What you need to do: From the first line to the last, copy the listing exactly and omit the images.

Dataset extract:
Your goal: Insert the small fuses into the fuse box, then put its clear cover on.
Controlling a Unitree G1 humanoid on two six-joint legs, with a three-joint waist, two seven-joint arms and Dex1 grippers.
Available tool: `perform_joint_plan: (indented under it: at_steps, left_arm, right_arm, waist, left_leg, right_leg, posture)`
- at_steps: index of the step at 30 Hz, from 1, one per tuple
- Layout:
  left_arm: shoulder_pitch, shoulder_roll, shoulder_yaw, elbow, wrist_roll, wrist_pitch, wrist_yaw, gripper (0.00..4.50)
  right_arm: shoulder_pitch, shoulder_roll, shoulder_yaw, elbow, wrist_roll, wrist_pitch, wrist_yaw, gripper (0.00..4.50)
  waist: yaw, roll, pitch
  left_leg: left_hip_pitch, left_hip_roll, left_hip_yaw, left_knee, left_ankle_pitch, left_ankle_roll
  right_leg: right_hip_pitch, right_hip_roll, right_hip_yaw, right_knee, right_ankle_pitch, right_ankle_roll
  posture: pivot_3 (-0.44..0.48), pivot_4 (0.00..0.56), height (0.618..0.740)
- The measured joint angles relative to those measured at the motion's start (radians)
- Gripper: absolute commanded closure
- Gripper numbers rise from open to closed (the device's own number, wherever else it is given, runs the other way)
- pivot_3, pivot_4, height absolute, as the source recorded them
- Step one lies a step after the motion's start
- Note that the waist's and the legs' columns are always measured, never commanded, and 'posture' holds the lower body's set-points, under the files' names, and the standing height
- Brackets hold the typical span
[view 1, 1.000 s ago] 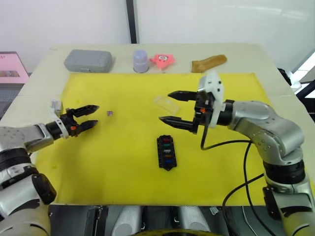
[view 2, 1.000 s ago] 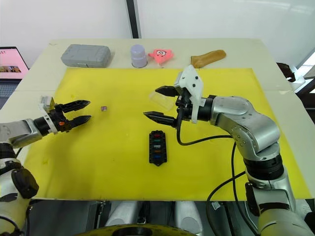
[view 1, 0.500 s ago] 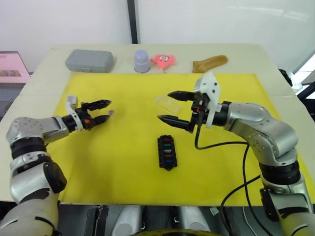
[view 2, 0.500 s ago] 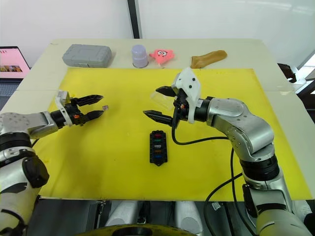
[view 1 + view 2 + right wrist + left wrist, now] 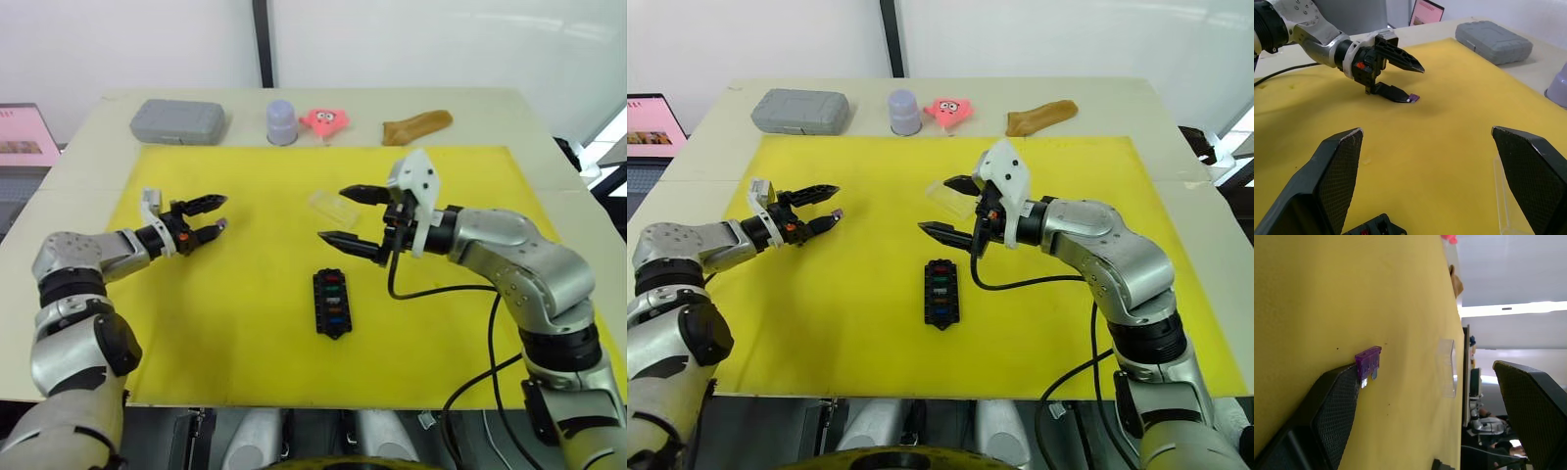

Answer box:
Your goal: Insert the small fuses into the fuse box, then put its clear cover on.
Controlling a Unitree G1 humanoid on two six-joint legs, with a three-joint waist, two seven-joint arms and Dex1 grippers.
Available tool: `perform_joint_plan: (indented under it: at_steps, left_arm, right_arm, waist, left_leg, right_leg, posture)`
- at_steps: index of the step at 30 Hz, from 1, one per tuple
- Layout:
  left_arm: shoulder_pitch, shoulder_roll, shoulder_yaw, elbow, wrist_roll, wrist_pitch, wrist_yaw, gripper (0.00..4.50)
  right_arm: shoulder_pitch, shoulder_roll, shoulder_yaw, elbow, wrist_roll, wrist_pitch, wrist_yaw, gripper (0.00..4.50)
  waist: yaw, roll, pitch
  left_leg: left_hip_pitch, left_hip_roll, left_hip_yaw, left_knee, left_ankle_pitch, left_ankle_roll
  right_leg: right_hip_pitch, right_hip_roll, right_hip_yaw, right_knee, right_ankle_pitch, right_ankle_roll
  posture: pivot_3 (-0.44..0.48), pivot_4 (0.00..0.56), height (0.618..0.740)
- The measured joint angles relative to those measured at the motion's start (radians)
- Gripper: absolute commanded closure
- Gripper numbers rise from open to closed (the device's own number, wherever else it is given, runs the other way)
- pivot_3, pivot_4, height absolute, as the source recorded them
- Step one lies a step after the motion's start
- Note that the waist's and the legs' columns are always measured, never commanded, and 'posture' holds the lower body's set-points, under the files' names, and the standing height
- Brackets hold the typical span
[view 1, 1.000 s ago] 
[view 2, 1.000 s ago] 
[view 1, 0.500 s ago] 
[view 2, 0.500 s ago] 
[view 1 + view 2 + right wrist + left wrist, now] 

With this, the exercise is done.